Edimburgo, l’affascinante capitale della Scozia, esercita da sempre un magnetismo unico sui viaggiatori grazie alla sua straordinaria dualità urbanistica: la Old Town medievale, con il suo dedalo di vicoli oscuri che si arrampicano sulla cresta vulcanica, e la New Town georgiana, caratterizzata da ampi viali simmetrici ed eleganti architetture neoclassiche. Oltre ai monumenti iconici come il maestoso Castello che domina la città dall’alto del Castle Rock, Edimburgo custodisce un patrimonio sotterraneo nascosto di immenso valore storico, che negli ultimi tempi è stato oggetto di importanti lavori di recupero archeologico e musealizzazione, aprendo al pubblico nuovi percorsi di visita.

Il Royal Mile e l’intricata rete dei storici Closes
L’asse viario principale della città vecchia è il Royal Mile, la strada storica che collega il Castello al Palazzo di Holyroodhouse, la residenza ufficiale della monarchia in Scozia. Lungo questo percorso si innestano perpendicolarmente centinaia di stretti vicoli ciechi, chiamati closes o wynds, che un tempo costituivano le arterie abitative di una città sovraffollata che si sviluppava verticalmente a causa della mancanza di spazio all’interno delle mura difensive. Esplorare questi passaggi, come il celebre Lady Stair’s Close o il Riddle’s Court, significa fare un salto indietro nel tempo, scoprendo cortili nascosti, targhe storiche e antiche dimore in pietra scura che ospitarono letterati del calibro di Robert Burns e Walter Scott.

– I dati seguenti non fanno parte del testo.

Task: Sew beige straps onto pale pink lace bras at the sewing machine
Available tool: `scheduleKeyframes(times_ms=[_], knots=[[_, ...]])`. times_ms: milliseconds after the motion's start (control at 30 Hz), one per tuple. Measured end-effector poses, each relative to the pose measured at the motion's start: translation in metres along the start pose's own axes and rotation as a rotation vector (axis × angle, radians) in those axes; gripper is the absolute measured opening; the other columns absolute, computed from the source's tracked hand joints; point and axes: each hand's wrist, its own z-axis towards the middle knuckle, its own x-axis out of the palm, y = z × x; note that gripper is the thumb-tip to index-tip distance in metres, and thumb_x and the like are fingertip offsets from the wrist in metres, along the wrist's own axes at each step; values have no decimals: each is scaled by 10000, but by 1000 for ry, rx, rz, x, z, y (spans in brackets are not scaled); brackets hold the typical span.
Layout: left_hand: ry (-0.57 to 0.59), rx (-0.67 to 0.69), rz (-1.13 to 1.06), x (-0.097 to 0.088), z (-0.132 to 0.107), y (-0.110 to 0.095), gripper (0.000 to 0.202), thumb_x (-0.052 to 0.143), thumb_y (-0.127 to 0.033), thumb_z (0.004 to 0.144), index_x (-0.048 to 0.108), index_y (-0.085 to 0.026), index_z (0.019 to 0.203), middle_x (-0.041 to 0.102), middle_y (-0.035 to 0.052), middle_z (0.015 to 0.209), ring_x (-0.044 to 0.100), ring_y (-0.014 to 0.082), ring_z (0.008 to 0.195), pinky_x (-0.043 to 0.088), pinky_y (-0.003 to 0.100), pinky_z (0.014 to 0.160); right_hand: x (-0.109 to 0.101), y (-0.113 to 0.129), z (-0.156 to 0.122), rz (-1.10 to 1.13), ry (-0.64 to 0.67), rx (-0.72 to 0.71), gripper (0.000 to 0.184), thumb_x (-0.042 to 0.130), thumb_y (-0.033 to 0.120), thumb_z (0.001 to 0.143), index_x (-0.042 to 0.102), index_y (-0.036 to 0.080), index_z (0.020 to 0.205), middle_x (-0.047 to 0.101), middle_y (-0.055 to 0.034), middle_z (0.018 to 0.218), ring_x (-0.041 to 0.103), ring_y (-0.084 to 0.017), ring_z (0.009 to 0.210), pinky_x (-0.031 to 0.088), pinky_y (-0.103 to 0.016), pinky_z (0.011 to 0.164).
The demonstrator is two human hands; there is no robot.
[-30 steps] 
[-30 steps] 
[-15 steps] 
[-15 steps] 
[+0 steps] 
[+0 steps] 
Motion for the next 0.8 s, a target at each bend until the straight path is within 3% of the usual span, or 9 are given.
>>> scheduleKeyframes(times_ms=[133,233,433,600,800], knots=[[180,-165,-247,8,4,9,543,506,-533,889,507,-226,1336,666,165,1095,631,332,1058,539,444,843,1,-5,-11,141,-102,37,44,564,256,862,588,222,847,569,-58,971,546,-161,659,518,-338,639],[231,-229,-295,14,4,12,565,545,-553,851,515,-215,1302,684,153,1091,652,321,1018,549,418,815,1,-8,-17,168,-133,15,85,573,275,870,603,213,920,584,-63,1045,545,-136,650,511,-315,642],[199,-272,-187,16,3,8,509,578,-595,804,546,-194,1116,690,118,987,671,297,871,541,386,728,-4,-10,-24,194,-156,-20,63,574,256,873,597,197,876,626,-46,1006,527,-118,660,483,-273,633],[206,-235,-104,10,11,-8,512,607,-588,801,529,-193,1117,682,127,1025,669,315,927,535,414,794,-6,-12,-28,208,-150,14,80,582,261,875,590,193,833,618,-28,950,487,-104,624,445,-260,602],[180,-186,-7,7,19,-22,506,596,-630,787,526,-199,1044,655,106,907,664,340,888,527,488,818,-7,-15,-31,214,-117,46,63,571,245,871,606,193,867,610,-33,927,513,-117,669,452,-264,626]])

Le volte sotterranee di South Bridge: storia e leggenda
La vera frontiera dell’archeologia urbana di Edimburgo si sviluppa al di sotto del livello stradale. Le South Bridge Vaults sono una serie di camere d’archivio ricavate all’interno delle diciannove arcate di pietra che sostengono il South Bridge, inaugurato nel 1788. Inizialmente utilizzate come laboratori da calzolai, commercianti e artigiani, queste volte furono progressivamente abbandonate a causa delle infiltrazioni d’acqua e dell’insalubrità dell’aria, trasformandosi nel corso del XIX secolo in un rifugio sotterraneo per la popolazione più povera della città, criminali e clandestini. Oggi, le visite guidate all’interno di questi spazi oscuri permettono di toccare con mano le dure condizioni di vita della Edimburgo vittoriana.

Il Real Mary King’s Close: la città sepolta dal tempo
Il sito sotterraneo più famoso e suggestivo della città è il Real Mary King’s Close, un complesso di vicoli medievali seicenteschi parzialmente sepolti e preservati al di sotto delle fondamenta delle successive City Chambers. Questo luogo offre uno spaccato incredibilmente fedele della vita quotidiana a Edimburgo durante l’epidemia di peste del 1645. Accompagnati da guide in costumi d’epoca, i visitatori percorrono le strade originarie, entrano nelle stanze d’abitazione dove si conservano arredi d’epoca e ascoltano le storie documentate degli antichi residenti, separando i fatti storici accertati dalle numerose leggende di fantasmi che circondano il sito.
Consigli logistici per un viaggio nella capitale scozzese
Edimburgo è una città che si esplora magnificamente a piedi, sebbene la sua topografia collinare richieda calzature comode e resistenti all’acqua, data la proverbiale variabilità del meteo scozzese. L’aeroporto di Edimburgo è collegato in modo eccellente al centro cittadino tramite il servizio di tram veloci e i bus Airlink che operano ventiquattr’ore su ventiquattro. Per i tour sotterranei, la prenotazione online anticipata è caldamente raccomandata poiché i posti sono limitati per ragioni di sicurezza e conservazione microclimatica dei siti archeologici. La visita alla città può essere arricchita dall’ascesa al picco panoramico di Arthur’s Seat per godere di una vista totale sulla città e sul fiordo del Firth of Forth.